#### Task requirements:
Please repeat every record below exactly as written, but leave out the pictures.

#### Records for this task:
______
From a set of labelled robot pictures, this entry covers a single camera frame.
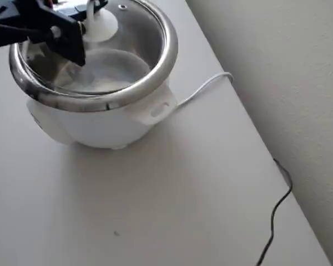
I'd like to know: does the glass lid with white knob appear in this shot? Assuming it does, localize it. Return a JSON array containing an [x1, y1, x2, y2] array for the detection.
[[16, 0, 170, 96]]

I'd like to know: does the white rice cooker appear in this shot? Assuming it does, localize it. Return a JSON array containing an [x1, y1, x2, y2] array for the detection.
[[8, 0, 179, 150]]

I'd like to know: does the steel inner pot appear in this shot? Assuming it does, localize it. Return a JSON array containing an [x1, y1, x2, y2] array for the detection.
[[24, 16, 167, 94]]

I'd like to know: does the white power cable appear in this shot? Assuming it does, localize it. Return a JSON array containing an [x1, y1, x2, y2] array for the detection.
[[173, 71, 235, 111]]

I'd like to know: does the black cable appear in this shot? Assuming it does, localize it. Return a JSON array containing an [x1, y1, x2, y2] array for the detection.
[[255, 157, 294, 266]]

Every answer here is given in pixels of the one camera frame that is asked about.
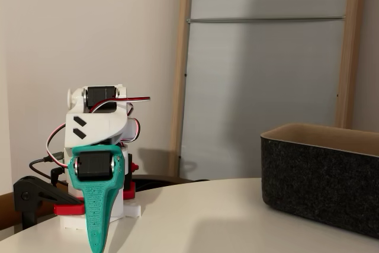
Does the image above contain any black clamp with red pad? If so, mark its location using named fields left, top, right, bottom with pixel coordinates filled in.
left=12, top=175, right=85, bottom=230
left=121, top=153, right=139, bottom=200

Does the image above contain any black cable with grey plug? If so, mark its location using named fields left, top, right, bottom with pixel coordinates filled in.
left=28, top=152, right=65, bottom=182

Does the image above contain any light wooden frame post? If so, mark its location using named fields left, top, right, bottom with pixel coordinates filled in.
left=168, top=0, right=195, bottom=178
left=334, top=0, right=370, bottom=129

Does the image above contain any thin metal rod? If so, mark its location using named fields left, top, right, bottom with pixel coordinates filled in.
left=185, top=15, right=347, bottom=25

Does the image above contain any translucent grey frame panel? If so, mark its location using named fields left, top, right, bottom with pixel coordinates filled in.
left=179, top=0, right=350, bottom=181

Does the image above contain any red white black servo cable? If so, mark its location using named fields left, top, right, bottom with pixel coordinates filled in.
left=45, top=121, right=70, bottom=168
left=124, top=117, right=142, bottom=143
left=88, top=95, right=151, bottom=113

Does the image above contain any dark grey felt bin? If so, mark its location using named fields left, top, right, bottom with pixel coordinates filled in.
left=260, top=122, right=379, bottom=241

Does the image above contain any black angled power plug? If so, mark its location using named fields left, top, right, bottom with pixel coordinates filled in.
left=49, top=166, right=65, bottom=186

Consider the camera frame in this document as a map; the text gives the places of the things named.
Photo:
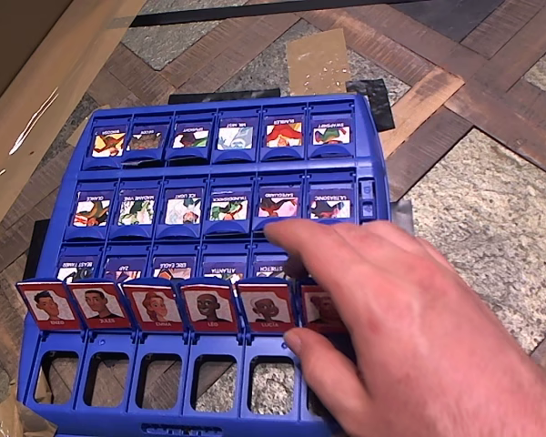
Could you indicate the person's bare right hand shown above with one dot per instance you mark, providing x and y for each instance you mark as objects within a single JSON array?
[{"x": 414, "y": 328}]

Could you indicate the red card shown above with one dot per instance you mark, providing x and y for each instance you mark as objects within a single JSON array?
[{"x": 318, "y": 305}]

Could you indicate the red card Lucia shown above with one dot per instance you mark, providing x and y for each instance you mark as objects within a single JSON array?
[{"x": 266, "y": 307}]

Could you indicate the purple Ultrasonic game card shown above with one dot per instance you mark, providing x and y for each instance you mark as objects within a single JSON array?
[{"x": 330, "y": 207}]

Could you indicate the blue flip tile Sir Stretch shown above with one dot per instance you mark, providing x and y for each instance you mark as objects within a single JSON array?
[{"x": 268, "y": 266}]

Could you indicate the blue flip tile Atlantia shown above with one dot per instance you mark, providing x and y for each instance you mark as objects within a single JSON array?
[{"x": 223, "y": 268}]

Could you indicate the red card Leo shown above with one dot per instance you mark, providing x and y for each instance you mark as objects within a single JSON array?
[{"x": 209, "y": 307}]

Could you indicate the blue flip tile Rumbler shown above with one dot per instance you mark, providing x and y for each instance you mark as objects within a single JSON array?
[{"x": 283, "y": 135}]

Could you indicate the red card Emma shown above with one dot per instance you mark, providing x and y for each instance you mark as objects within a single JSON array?
[{"x": 157, "y": 307}]

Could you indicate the blue flip tile Mr Mist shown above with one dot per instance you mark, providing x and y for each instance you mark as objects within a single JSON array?
[{"x": 235, "y": 138}]

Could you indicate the blue flip tile Spright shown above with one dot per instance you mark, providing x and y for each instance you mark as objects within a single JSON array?
[{"x": 190, "y": 139}]

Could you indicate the purple Zap game card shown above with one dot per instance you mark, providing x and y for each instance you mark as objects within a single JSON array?
[{"x": 127, "y": 266}]

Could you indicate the red character face card tile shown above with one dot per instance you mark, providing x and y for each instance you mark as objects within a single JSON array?
[
  {"x": 50, "y": 305},
  {"x": 101, "y": 305}
]

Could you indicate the blue flip tile Gecko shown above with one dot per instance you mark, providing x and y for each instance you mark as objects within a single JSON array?
[{"x": 144, "y": 142}]

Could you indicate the purple Beast game card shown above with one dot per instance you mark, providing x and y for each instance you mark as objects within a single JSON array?
[{"x": 75, "y": 264}]

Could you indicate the blue flip tile Whoosh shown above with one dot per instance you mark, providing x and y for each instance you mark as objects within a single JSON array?
[{"x": 109, "y": 143}]

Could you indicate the glossy dark tape piece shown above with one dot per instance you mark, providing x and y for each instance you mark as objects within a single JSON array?
[{"x": 402, "y": 214}]

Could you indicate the black tape piece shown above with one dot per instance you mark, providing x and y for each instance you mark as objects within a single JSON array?
[
  {"x": 223, "y": 94},
  {"x": 35, "y": 248},
  {"x": 380, "y": 102}
]

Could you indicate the blue plastic Guess Who board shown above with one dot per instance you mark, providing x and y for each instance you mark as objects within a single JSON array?
[{"x": 209, "y": 172}]

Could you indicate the brown packing tape piece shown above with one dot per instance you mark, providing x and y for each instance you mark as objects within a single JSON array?
[
  {"x": 77, "y": 134},
  {"x": 4, "y": 419},
  {"x": 318, "y": 61}
]

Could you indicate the long black tape strip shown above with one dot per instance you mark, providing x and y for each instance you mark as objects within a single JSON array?
[{"x": 209, "y": 17}]

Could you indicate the brown cardboard box wall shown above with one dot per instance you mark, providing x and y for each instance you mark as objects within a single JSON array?
[{"x": 27, "y": 68}]

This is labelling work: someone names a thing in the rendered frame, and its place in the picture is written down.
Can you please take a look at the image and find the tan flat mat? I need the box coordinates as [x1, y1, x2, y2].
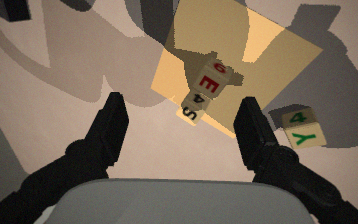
______
#### Result:
From a set of labelled robot pictures, this entry covers a single camera frame.
I'd like to know: does the glass lid with white knob appear in this shot? Assuming it does, localize it. Return a JSON array containing an [x1, y1, x2, y2] array for the detection.
[[16, 0, 170, 96]]

I'd like to know: does the white rice cooker appear in this shot? Assuming it does, localize it. Return a JSON array containing an [x1, y1, x2, y2] array for the detection.
[[8, 0, 179, 150]]

I'd like to know: does the steel inner pot appear in this shot? Assuming it does, localize it. Return a JSON array containing an [x1, y1, x2, y2] array for the detection.
[[24, 16, 167, 94]]

I'd like to know: does the white power cable appear in this shot? Assuming it does, localize it. Return a JSON array containing an [x1, y1, x2, y2] array for the detection.
[[173, 71, 235, 111]]

I'd like to know: does the black cable appear in this shot? Assuming it does, localize it. Return a JSON array containing an [x1, y1, x2, y2] array for the detection.
[[255, 157, 294, 266]]

Every answer here is given in pixels of the one camera frame that is asked about.
Does the image above contain any black clamp with red pad? If so, mark its location using named fields left, top, right, bottom with pixel coordinates filled in.
left=12, top=175, right=85, bottom=230
left=121, top=153, right=139, bottom=200

Does the image above contain any black cable with grey plug? If so, mark its location using named fields left, top, right, bottom with pixel coordinates filled in.
left=28, top=152, right=65, bottom=182

Does the image above contain any light wooden frame post? If so, mark its location using named fields left, top, right, bottom with pixel coordinates filled in.
left=168, top=0, right=195, bottom=178
left=334, top=0, right=370, bottom=129

Does the image above contain any thin metal rod? If so, mark its location using named fields left, top, right, bottom with pixel coordinates filled in.
left=185, top=15, right=347, bottom=25

Does the image above contain any translucent grey frame panel? If so, mark its location using named fields left, top, right, bottom with pixel coordinates filled in.
left=179, top=0, right=350, bottom=181

Does the image above contain any red white black servo cable? If so, mark its location using named fields left, top, right, bottom with pixel coordinates filled in.
left=45, top=121, right=70, bottom=168
left=124, top=117, right=142, bottom=143
left=88, top=95, right=151, bottom=113

Does the image above contain any dark grey felt bin? If so, mark its location using named fields left, top, right, bottom with pixel coordinates filled in.
left=260, top=122, right=379, bottom=241

Does the image above contain any black angled power plug? If so, mark its location using named fields left, top, right, bottom with pixel coordinates filled in.
left=49, top=166, right=65, bottom=186

Consider the camera frame in this document as a map; the text gives the places of the things named.
Photo:
Could you indicate the person's bare right hand shown above with one dot per instance you mark, providing x and y for each instance you mark as objects within a single JSON array?
[{"x": 414, "y": 328}]

Could you indicate the red card shown above with one dot per instance you mark, providing x and y for each instance you mark as objects within a single JSON array?
[{"x": 318, "y": 305}]

Could you indicate the red card Lucia shown above with one dot per instance you mark, providing x and y for each instance you mark as objects within a single JSON array?
[{"x": 266, "y": 307}]

Could you indicate the purple Ultrasonic game card shown above with one dot per instance you mark, providing x and y for each instance you mark as objects within a single JSON array?
[{"x": 330, "y": 207}]

Could you indicate the blue flip tile Sir Stretch shown above with one dot per instance you mark, providing x and y for each instance you mark as objects within a single JSON array?
[{"x": 268, "y": 266}]

Could you indicate the blue flip tile Atlantia shown above with one dot per instance you mark, providing x and y for each instance you mark as objects within a single JSON array?
[{"x": 223, "y": 268}]

Could you indicate the red card Leo shown above with one dot per instance you mark, providing x and y for each instance you mark as objects within a single JSON array?
[{"x": 209, "y": 307}]

Could you indicate the blue flip tile Rumbler shown above with one dot per instance you mark, providing x and y for each instance you mark as objects within a single JSON array?
[{"x": 283, "y": 135}]

Could you indicate the red card Emma shown above with one dot per instance you mark, providing x and y for each instance you mark as objects within a single JSON array?
[{"x": 157, "y": 307}]

Could you indicate the blue flip tile Mr Mist shown above with one dot per instance you mark, providing x and y for each instance you mark as objects within a single JSON array?
[{"x": 235, "y": 138}]

Could you indicate the blue flip tile Spright shown above with one dot per instance you mark, providing x and y for each instance you mark as objects within a single JSON array?
[{"x": 190, "y": 139}]

Could you indicate the purple Zap game card shown above with one dot per instance you mark, providing x and y for each instance you mark as objects within a single JSON array?
[{"x": 127, "y": 266}]

Could you indicate the red character face card tile shown above with one dot per instance you mark, providing x and y for each instance you mark as objects within a single JSON array?
[
  {"x": 50, "y": 305},
  {"x": 101, "y": 305}
]

Could you indicate the blue flip tile Gecko shown above with one dot per instance you mark, providing x and y for each instance you mark as objects within a single JSON array?
[{"x": 144, "y": 142}]

Could you indicate the purple Beast game card shown above with one dot per instance you mark, providing x and y for each instance you mark as objects within a single JSON array?
[{"x": 75, "y": 264}]

Could you indicate the blue flip tile Whoosh shown above with one dot per instance you mark, providing x and y for each instance you mark as objects within a single JSON array?
[{"x": 109, "y": 143}]

Could you indicate the glossy dark tape piece shown above with one dot per instance you mark, providing x and y for each instance you mark as objects within a single JSON array?
[{"x": 402, "y": 214}]

Could you indicate the black tape piece shown above with one dot per instance you mark, providing x and y for each instance you mark as objects within a single JSON array?
[
  {"x": 223, "y": 94},
  {"x": 35, "y": 248},
  {"x": 380, "y": 102}
]

Could you indicate the blue plastic Guess Who board shown above with one dot per instance you mark, providing x and y for each instance you mark as objects within a single JSON array?
[{"x": 209, "y": 172}]

Could you indicate the brown packing tape piece shown above with one dot per instance you mark, providing x and y for each instance you mark as objects within a single JSON array?
[
  {"x": 77, "y": 134},
  {"x": 4, "y": 419},
  {"x": 318, "y": 61}
]

Could you indicate the long black tape strip shown above with one dot per instance you mark, providing x and y for each instance you mark as objects within a single JSON array?
[{"x": 209, "y": 17}]

Could you indicate the brown cardboard box wall shown above with one dot per instance you mark, providing x and y for each instance you mark as objects within a single JSON array?
[{"x": 27, "y": 68}]

This is labelling work: someone names a thing in the rendered frame, and its place in the picture is written down.
Can you please take a look at the image and find the tan flat mat? I need the box coordinates as [x1, y1, x2, y2].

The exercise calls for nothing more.